作者之前曾描述过成功使用为期五天的围手术期预防方案,即鼻腔使用莫匹罗星和局部使用三氯生(PPNMTT)来预防耐甲氧西林金黄色葡萄球菌(MRSA)感染。本文描述了连续四年重复进行的现患率监测结果,以确定在使用经验性短期围手术期鼻腔莫匹罗星预防的外科病房中是否出现了莫匹罗星耐药性。在开始PPNMTT之前以及此后四年中每六个月,对五个骨科手术病房、一个血管外科病房和一个老年医学对照病房的所有患者进行鼻腔金黄色葡萄球菌携带情况的现患率监测。
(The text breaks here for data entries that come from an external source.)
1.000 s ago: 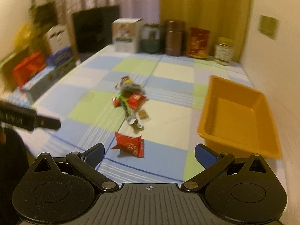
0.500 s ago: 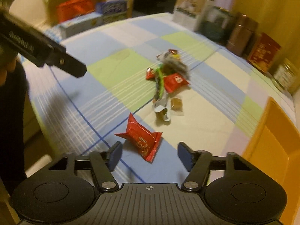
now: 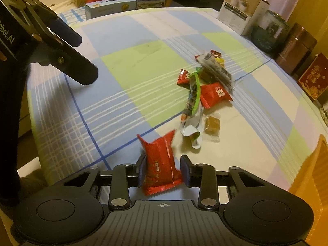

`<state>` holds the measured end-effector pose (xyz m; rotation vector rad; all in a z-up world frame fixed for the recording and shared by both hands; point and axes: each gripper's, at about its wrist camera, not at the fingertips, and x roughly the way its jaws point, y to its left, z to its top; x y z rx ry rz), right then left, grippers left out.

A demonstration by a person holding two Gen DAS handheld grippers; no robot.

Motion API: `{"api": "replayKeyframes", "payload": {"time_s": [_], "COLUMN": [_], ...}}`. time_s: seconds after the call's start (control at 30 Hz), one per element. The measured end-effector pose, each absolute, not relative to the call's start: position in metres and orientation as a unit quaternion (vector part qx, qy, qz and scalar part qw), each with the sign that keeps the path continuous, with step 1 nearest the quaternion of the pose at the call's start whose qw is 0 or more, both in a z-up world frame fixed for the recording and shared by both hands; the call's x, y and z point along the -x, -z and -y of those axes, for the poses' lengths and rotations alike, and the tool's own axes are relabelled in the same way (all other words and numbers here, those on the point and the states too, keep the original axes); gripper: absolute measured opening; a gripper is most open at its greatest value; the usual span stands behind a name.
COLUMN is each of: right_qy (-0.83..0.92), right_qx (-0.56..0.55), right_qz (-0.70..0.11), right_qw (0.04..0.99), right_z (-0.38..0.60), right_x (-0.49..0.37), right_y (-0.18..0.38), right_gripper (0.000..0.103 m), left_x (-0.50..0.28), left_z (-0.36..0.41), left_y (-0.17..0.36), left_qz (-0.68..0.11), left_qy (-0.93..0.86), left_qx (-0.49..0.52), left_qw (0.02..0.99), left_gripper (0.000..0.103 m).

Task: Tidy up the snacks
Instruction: 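Grasp the red candy packet with the right gripper while the left gripper approaches the green-edged bag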

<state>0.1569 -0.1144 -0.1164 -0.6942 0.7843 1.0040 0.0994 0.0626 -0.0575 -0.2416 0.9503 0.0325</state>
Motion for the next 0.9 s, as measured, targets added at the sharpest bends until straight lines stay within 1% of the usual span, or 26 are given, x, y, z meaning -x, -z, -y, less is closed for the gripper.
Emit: {"api": "replayKeyframes", "payload": {"time_s": [0.03, 0.13, 0.37, 0.47, 0.57, 0.73, 0.83, 0.9], "right_qy": [-0.459, -0.448, -0.362, -0.318, -0.285, -0.249, -0.236, -0.231], "right_qx": [0.313, 0.282, 0.142, 0.108, 0.071, 0.031, 0.019, 0.008], "right_qz": [-0.362, -0.38, -0.433, -0.441, -0.445, -0.438, -0.434, -0.435], "right_qw": [0.749, 0.759, 0.813, 0.833, 0.846, 0.863, 0.869, 0.87], "right_z": [0.114, 0.116, 0.147, 0.16, 0.173, 0.19, 0.195, 0.198], "right_x": [-0.158, -0.161, -0.175, -0.179, -0.183, -0.184, -0.184, -0.185], "right_y": [0.117, 0.114, 0.093, 0.087, 0.082, 0.074, 0.073, 0.074], "right_gripper": [0.029, 0.026, 0.026, 0.026, 0.026, 0.025, 0.025, 0.025], "left_x": [-0.1, -0.103, -0.118, -0.13, -0.145, -0.167, -0.179, -0.186], "left_z": [-0.063, -0.063, -0.052, -0.044, -0.036, -0.025, -0.02, -0.016], "left_y": [0.058, 0.059, 0.062, 0.066, 0.073, 0.088, 0.097, 0.102], "left_qz": [-0.456, -0.455, -0.433, -0.424, -0.414, -0.4, -0.403, -0.407], "left_qy": [-0.016, -0.016, -0.007, -0.001, 0.002, 0.0, -0.003, -0.008], "left_qx": [0.116, 0.118, 0.131, 0.15, 0.176, 0.213, 0.22, 0.218], "left_qw": [0.882, 0.882, 0.892, 0.893, 0.893, 0.892, 0.888, 0.887], "left_gripper": [0.102, 0.102, 0.101, 0.094, 0.09, 0.079, 0.071, 0.064]}}
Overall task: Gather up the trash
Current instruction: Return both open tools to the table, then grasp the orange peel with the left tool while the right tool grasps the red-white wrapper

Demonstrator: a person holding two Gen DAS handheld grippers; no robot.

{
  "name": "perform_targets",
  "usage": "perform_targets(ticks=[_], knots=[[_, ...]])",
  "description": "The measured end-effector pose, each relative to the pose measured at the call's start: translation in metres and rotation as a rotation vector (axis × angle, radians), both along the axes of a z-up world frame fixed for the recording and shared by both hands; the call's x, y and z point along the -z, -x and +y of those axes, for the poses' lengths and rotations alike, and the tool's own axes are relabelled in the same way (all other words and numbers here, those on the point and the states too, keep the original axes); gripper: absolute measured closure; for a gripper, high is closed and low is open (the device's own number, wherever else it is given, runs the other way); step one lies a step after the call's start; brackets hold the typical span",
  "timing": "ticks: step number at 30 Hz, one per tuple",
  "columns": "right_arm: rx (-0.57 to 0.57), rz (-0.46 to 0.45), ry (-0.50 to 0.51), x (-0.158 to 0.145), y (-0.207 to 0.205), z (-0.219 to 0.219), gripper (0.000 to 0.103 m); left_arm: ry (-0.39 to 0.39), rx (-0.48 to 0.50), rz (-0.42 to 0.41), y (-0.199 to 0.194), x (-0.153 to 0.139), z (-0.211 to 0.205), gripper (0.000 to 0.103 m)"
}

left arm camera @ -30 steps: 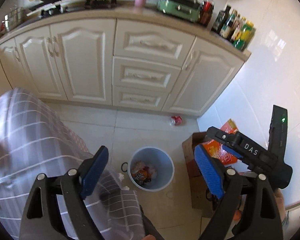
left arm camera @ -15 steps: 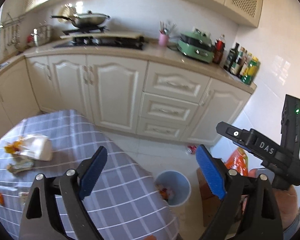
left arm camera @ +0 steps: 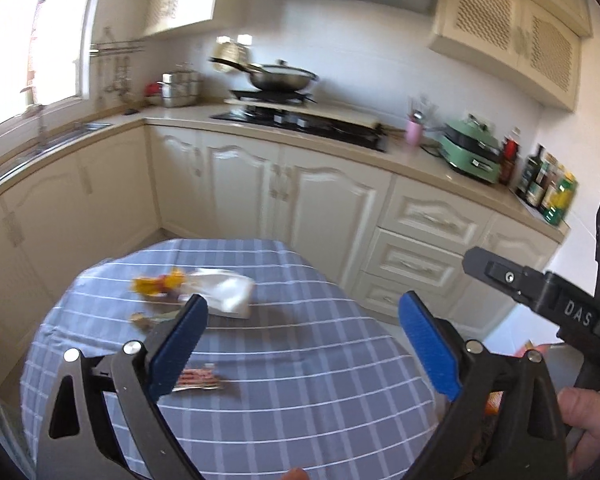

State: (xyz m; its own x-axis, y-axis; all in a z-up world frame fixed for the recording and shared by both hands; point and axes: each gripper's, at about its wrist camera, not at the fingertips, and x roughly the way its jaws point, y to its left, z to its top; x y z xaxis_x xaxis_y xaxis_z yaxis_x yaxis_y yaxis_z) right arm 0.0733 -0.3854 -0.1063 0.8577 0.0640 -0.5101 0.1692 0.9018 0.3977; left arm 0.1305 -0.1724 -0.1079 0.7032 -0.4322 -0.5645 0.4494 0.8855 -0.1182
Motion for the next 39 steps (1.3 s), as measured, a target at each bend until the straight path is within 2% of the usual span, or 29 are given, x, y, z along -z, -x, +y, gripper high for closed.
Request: perform_targets(ticks=[7,16,21,27,39], knots=[[-0.096,-0.008,0.040,-0.005,-0.018,0.047,0.006,-0.024,-0.126,-0.042,-0.002,-0.009,0.054,0.008],[-0.227,-0.008,0.116,-0.002,-0.033,0.103,0.006,-0.041,-0.219,-0.096,0.007,-0.005,0.110,0.006],[-0.284,0.020,0.147,0.012,-0.046,0.124,0.006,-0.050,-0.265,-0.077,0.004,0.018,0.149,0.006],[-0.342,0.101,0.162,0.042,-0.066,0.147,0.006,-0.097,-0.327,-0.002,-0.012,0.066,0.191,0.006],[-0.418,0.266,0.177,0.104,-0.107,0.169,0.006,-0.172,-0.344,0.116,-0.059,0.135,0.209,0.006]])
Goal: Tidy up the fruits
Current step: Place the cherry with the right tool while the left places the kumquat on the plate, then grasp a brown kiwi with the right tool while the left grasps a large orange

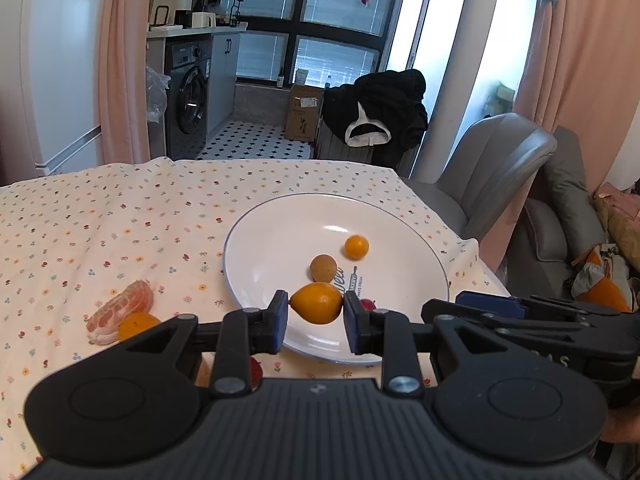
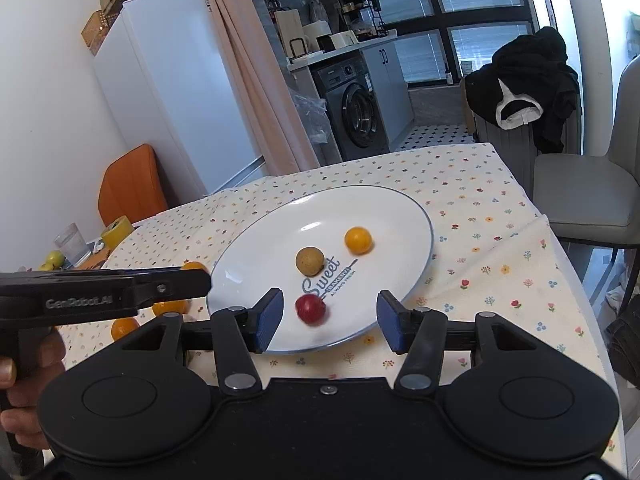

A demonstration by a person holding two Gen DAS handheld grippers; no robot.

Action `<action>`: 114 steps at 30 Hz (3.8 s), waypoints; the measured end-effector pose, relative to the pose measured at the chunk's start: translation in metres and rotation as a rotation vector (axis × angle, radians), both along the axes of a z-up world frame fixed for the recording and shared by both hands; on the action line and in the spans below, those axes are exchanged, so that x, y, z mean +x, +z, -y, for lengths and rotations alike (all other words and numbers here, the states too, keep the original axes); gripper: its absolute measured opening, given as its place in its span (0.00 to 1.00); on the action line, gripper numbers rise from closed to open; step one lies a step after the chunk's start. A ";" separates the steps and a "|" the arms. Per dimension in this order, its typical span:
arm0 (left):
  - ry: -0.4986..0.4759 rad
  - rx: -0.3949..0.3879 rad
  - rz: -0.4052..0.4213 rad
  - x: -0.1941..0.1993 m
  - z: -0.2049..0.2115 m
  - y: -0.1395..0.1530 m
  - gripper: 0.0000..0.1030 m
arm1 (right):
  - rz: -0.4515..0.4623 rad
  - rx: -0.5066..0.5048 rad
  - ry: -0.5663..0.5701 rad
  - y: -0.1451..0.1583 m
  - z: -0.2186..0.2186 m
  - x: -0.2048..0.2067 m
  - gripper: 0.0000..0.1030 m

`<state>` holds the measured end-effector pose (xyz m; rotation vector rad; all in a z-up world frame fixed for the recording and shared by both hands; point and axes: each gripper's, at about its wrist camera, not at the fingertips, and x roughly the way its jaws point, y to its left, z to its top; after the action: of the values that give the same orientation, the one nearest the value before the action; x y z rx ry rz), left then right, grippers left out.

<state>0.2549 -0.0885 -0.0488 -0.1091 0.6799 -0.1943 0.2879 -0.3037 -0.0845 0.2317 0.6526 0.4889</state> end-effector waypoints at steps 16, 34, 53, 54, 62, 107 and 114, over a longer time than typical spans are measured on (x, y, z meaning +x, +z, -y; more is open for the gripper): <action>0.072 -0.027 0.011 -0.007 -0.016 0.004 0.44 | 0.025 -0.023 0.007 0.007 0.000 -0.007 0.58; 0.174 -0.026 0.104 -0.045 -0.059 0.025 0.84 | 0.038 -0.011 0.047 0.016 -0.021 -0.015 0.70; 0.355 -0.025 0.072 -0.086 -0.123 0.018 0.89 | 0.070 0.021 0.194 0.020 -0.076 -0.027 0.86; 0.363 -0.026 0.066 -0.087 -0.126 0.016 0.89 | 0.072 0.019 0.202 0.020 -0.078 -0.028 0.86; 0.379 -0.021 0.050 -0.092 -0.134 0.006 0.89 | 0.050 0.007 0.235 0.017 -0.087 -0.030 0.77; 0.258 -0.033 -0.093 -0.043 -0.131 -0.048 0.40 | -0.070 -0.105 0.402 -0.012 -0.142 -0.011 0.26; 0.274 -0.023 -0.087 -0.050 -0.130 -0.041 0.39 | -0.060 -0.107 0.395 -0.009 -0.135 -0.013 0.20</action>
<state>0.2049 0.0414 -0.0900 -0.2322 0.7417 0.0663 0.2746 -0.1692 -0.0935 0.0141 0.7849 0.8260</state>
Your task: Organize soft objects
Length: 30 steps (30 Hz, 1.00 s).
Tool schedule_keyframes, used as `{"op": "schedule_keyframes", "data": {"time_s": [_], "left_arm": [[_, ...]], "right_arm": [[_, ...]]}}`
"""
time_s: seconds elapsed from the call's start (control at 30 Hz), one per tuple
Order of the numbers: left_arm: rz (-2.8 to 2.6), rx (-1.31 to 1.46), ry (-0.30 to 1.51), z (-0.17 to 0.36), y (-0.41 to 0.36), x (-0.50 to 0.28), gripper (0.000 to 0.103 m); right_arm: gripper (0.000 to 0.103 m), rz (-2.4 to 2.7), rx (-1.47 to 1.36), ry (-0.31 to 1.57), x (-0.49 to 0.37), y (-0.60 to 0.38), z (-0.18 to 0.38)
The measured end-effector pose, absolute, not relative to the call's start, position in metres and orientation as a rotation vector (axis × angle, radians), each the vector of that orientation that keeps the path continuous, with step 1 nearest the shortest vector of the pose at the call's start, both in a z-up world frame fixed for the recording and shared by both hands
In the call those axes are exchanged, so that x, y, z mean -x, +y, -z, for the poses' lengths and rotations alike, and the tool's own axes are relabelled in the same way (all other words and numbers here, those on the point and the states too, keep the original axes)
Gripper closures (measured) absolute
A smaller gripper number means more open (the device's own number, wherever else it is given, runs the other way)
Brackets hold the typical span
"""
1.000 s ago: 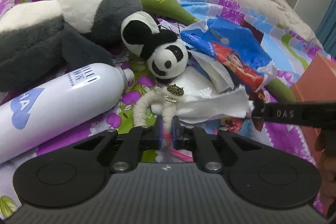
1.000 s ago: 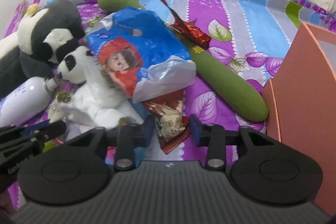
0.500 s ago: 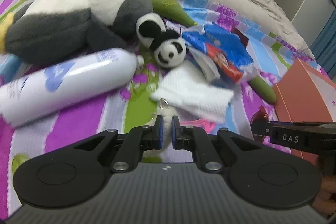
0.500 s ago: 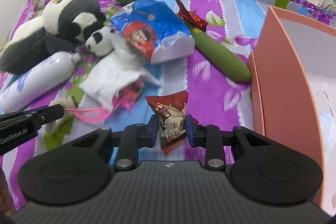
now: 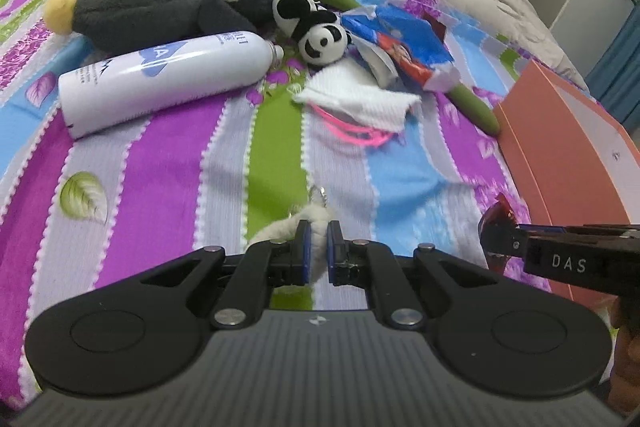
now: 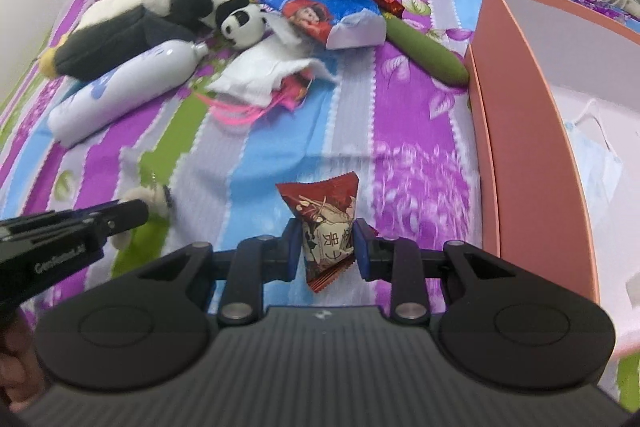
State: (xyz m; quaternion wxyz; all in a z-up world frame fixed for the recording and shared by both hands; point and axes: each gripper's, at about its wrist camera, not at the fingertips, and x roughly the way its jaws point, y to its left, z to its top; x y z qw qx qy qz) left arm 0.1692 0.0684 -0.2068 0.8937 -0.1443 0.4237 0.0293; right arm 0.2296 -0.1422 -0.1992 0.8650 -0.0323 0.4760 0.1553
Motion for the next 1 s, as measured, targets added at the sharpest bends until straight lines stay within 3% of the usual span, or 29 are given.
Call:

对金黄色葡萄球菌进行筛查并对临床分离株(手术患者)检测低水平[最低抑菌浓度(MIC)8 - 128 mg/L]和高水平(MIC > 128 mg/L)的莫匹罗星耐药性。对所有分离株进行噬菌体分型,以确定是否有克隆性莫匹罗星耐药菌株传播的证据。在骨科、血管外科和对照患者(在方案开始后采集)的593份、139份和206份鼻腔筛查拭子中,分别有28%、24%和48%(骨科/血管外科与老年医学相比,P < 0.001)培养出金黄色葡萄球菌分离株,且分别有12%、11%和30%(P < 0.001)为MRSA阳性。在骨科/血管外科和对照患者的鼻腔金黄色葡萄球菌筛查分离株中,分别有5%和4%为低水平莫匹罗星耐药(P > 0.1)。在方案开始后获得的286份(骨科/血管外科)和68份(老年医学)临床金黄色葡萄球菌分离株中,分别有7%和9%(P > 0.1)为低水平莫匹罗星耐药。在莫匹罗星(骨科/血管外科)或老年医学对照病房患者中未分离出高水平莫匹罗星耐药菌株。在四年的研究期间,低水平莫匹罗星耐药性的患病率没有上升趋势。噬菌体分型结果不支持耐药菌株的克隆性传播。长期随访证实了PPNMTT在降低骨科和血管外科患者鼻腔金黄色葡萄球菌和MRSA携带率方面的有效性。尽管使用PPNMTT四年,但没有证据表明莫匹罗星耐药性持续出现或传播。